== PROBLEM TO SOLVE ==
Lines with "camera": pull these out of the listing below.

== EXERCISE MATERIAL ==
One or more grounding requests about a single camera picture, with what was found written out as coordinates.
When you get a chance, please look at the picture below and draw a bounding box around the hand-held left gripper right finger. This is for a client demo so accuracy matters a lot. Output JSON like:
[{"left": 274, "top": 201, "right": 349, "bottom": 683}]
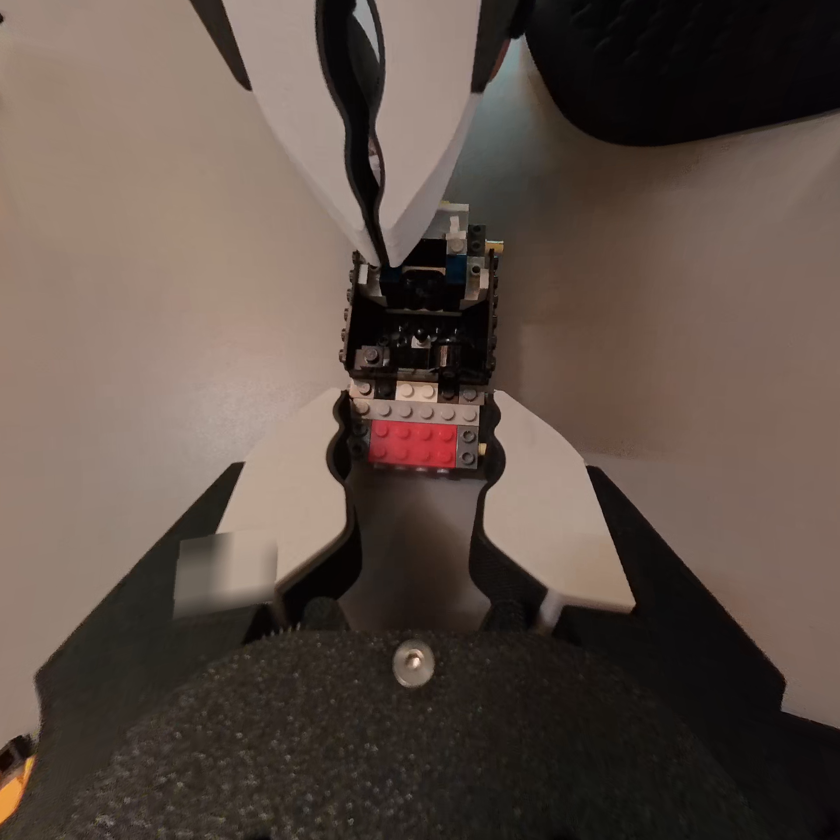
[{"left": 470, "top": 388, "right": 637, "bottom": 635}]

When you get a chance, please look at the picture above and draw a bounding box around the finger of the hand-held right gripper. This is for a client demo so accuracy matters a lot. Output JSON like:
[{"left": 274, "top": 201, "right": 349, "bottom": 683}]
[
  {"left": 354, "top": 0, "right": 519, "bottom": 268},
  {"left": 220, "top": 0, "right": 389, "bottom": 268}
]

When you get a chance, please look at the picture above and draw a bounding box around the grey desk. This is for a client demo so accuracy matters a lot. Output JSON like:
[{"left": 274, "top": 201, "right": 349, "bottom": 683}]
[{"left": 0, "top": 0, "right": 840, "bottom": 840}]

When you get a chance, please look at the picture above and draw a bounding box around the pile of orange black bricks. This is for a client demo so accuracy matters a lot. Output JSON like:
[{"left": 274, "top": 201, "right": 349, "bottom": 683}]
[{"left": 0, "top": 734, "right": 35, "bottom": 818}]

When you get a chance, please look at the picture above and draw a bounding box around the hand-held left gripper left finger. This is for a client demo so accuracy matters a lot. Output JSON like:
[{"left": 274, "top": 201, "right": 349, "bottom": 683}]
[{"left": 218, "top": 387, "right": 363, "bottom": 598}]

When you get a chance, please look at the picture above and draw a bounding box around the black toy brick vehicle model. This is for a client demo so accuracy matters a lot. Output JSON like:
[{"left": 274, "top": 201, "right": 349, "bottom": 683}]
[{"left": 335, "top": 200, "right": 508, "bottom": 487}]

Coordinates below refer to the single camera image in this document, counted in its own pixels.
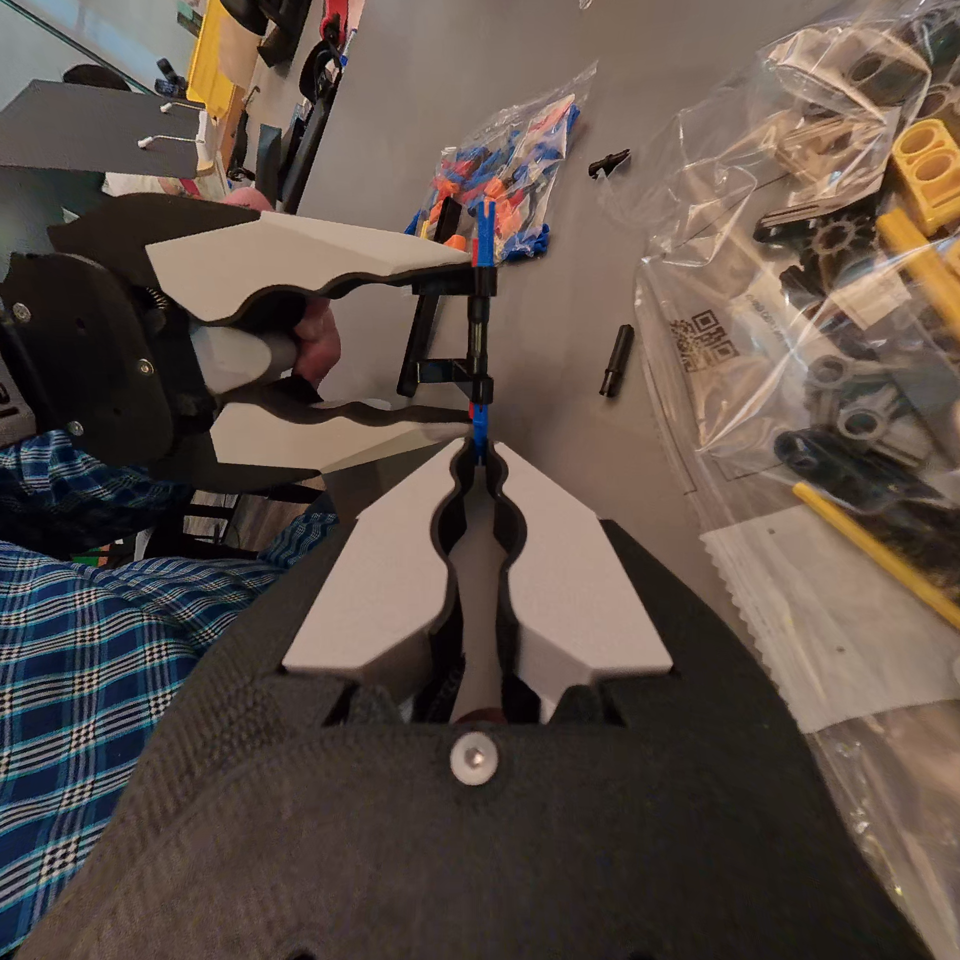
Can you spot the small black lego connector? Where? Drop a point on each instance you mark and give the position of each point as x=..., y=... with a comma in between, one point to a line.
x=609, y=163

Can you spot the black chair back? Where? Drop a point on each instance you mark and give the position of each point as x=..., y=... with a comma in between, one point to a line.
x=97, y=76

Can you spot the large clear bag of lego parts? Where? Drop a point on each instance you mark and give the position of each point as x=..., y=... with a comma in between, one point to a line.
x=750, y=390

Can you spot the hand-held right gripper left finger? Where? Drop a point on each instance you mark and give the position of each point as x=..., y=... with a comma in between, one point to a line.
x=375, y=585

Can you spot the person's left hand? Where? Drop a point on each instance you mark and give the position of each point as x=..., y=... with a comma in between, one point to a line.
x=319, y=349

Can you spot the long yellow lego axle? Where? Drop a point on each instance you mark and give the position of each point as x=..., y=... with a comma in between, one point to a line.
x=877, y=555

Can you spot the person's left forearm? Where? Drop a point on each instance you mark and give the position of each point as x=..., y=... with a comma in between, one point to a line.
x=90, y=487

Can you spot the black side table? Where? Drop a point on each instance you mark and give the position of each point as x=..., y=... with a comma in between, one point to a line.
x=97, y=131

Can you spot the small clear bag of lego parts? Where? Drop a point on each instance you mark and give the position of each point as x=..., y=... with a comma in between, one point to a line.
x=517, y=172

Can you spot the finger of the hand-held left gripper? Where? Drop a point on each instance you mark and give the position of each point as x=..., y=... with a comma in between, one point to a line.
x=300, y=255
x=300, y=439

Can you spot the yellow lego block with holes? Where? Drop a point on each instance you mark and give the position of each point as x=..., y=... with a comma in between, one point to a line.
x=930, y=165

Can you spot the black lego pin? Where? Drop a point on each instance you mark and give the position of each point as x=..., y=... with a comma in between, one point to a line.
x=617, y=360

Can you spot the person's plaid shirt torso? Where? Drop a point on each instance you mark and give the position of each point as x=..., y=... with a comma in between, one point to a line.
x=112, y=675

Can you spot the black lego frame assembly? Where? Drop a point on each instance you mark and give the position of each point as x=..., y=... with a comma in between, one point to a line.
x=480, y=330

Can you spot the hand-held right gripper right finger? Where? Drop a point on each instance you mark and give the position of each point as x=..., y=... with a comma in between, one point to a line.
x=585, y=600

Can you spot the yellow box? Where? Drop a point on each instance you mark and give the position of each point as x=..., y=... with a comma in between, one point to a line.
x=214, y=52

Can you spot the blue lego pin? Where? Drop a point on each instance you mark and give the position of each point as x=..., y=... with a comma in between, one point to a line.
x=480, y=435

== WRITTEN RESPONSE ==
One or more grounding requests about a single camera picture, with what was found written out as coordinates.
Coordinates below refer to the single camera image in this document, counted in its own pixels.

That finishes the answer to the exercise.